In spite of these challenges, in the last decade, EGFR inhibitor the groups of Lewis, Loew, and others have pioneered the application of SHG to living cells and to measurements
of membrane potential (Bouevitch et al., 1993, Campagnola et al., 2001, Lewis et al., 1999 and Millard et al., 2003). The strategy pursued has been the application of organic dyes, based on styryl fluorophores with distinct electrochromic properties, originally synthesized for fluorescence voltage measurements (Bouevitch et al., 1993). SHG imaging of neurons has also been performed with the membrane-trafficking dye FM4-64, enabling high-resolution measurements of voltage of somata, dendrites, and dendritic spines (Figure 4C; Dombeck et al., 2004, Dombeck et al., 2005 and Nuriya et al., 2005). As an alternative strategy to the typical chromophores, one can use trans-retinal as a SHG chromophore to measure membrane potential (Nemet et al., 2004), since it exhibits a large change in dipole
moment upon light excitation (Mathies and Stryer, 1976).
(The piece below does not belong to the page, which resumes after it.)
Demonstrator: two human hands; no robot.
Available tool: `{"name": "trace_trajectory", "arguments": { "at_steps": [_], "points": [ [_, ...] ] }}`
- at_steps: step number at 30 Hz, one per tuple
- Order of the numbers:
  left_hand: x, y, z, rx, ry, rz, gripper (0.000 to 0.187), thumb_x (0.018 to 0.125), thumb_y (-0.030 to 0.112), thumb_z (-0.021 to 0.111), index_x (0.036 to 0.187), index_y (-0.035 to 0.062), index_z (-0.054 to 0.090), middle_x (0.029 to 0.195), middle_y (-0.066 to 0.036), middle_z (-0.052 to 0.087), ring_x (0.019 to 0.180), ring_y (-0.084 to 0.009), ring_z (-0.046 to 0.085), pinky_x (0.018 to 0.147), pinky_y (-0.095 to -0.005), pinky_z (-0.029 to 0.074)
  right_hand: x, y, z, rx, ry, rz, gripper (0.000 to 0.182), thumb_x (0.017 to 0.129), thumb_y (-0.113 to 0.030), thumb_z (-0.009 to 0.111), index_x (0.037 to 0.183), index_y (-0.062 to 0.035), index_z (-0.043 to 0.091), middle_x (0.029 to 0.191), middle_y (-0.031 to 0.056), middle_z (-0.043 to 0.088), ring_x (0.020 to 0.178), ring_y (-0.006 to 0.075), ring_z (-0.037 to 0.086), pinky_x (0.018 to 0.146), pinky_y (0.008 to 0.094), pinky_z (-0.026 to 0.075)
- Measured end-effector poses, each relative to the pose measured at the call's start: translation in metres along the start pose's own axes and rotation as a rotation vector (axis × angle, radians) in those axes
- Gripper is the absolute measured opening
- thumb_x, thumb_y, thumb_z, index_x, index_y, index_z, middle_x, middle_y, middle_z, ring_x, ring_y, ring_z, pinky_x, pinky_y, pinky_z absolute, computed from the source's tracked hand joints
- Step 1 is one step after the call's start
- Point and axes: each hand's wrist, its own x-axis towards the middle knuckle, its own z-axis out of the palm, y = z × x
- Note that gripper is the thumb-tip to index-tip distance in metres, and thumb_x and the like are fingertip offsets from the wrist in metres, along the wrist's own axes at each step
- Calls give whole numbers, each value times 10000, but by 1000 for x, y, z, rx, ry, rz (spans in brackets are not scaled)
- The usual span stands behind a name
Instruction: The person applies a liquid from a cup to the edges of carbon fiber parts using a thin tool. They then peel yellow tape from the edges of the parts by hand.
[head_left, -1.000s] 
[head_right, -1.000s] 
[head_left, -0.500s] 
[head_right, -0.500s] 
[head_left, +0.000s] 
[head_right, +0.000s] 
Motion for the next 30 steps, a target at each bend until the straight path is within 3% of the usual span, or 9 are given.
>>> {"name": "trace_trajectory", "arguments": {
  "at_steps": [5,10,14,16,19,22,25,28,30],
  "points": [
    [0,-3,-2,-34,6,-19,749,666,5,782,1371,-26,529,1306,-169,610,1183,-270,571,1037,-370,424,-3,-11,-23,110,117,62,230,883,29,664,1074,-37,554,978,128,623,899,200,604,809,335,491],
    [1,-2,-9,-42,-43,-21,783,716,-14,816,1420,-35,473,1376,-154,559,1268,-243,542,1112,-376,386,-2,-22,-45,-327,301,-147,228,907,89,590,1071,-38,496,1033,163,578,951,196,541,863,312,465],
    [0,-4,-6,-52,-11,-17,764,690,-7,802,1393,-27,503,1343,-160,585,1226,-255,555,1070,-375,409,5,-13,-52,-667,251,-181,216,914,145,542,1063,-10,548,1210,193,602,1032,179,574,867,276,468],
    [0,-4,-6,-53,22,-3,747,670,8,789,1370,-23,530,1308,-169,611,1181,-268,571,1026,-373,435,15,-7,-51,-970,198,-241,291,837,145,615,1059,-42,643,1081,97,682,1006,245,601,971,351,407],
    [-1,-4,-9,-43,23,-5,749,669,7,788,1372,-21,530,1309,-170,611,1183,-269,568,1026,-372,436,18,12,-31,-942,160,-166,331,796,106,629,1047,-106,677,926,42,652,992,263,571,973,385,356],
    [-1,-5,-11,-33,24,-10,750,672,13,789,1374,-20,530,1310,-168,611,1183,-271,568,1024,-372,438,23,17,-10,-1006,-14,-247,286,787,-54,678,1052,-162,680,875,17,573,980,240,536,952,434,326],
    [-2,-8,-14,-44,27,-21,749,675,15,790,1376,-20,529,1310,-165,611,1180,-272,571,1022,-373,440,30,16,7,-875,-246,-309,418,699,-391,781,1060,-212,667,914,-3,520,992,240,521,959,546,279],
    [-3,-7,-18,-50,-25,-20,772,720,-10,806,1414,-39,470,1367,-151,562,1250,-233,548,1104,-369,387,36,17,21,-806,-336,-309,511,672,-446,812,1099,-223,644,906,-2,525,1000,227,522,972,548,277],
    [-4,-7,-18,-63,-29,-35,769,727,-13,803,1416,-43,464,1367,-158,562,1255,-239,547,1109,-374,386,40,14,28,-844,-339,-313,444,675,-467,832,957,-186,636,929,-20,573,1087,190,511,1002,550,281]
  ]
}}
Nevertheless, Dasatinib molecular weight despite advances in the rational design of chromophores for nonlinear imaging, relatively little work has gone into synthesizing chromophores specifically designed for SHG in biological samples that would maximize the SHG response while minimizing damaging alternative photoprocesses. Finally, an alternative approach to measure membrane potential relies Bay 11-7085 on intrinsic changes in the optical properties of the neurons, or axons. These approaches, which are among the earliest historically (Cohen and Keynes, 1971), are potentially very powerful because they do not need exogenous chromophores. At the same time, they can only be applied in optically very accessible preparations, such as neuronal cultures or some invertebrate preparations. Also, they generate relatively small signals and extensive averaging
is necessary. These intrinsic approaches to measure voltage have exploited different types of optical measurements, mostly in invertebrate preparations. For example, changes in light scattering, changes in optical dichroism, and changes in birefringence have been explored (Ross et al., 1977). These changes are presumably related to alteration in the refractive index or small volume changes near the membrane, in response to the rapid osmotic changes associated with ion fluxes, and have been used to monitor action potentials (Cohen and Keynes, 1971, Ross et al., 1977 and Stepnoski et al., 1991). Presumably these same intrinsic mechanisms allow for the detection of action potentials with optical coherence tomography, which uses interferometry to detect small changes in optical path length resulting from action potential activity in isolated neurons.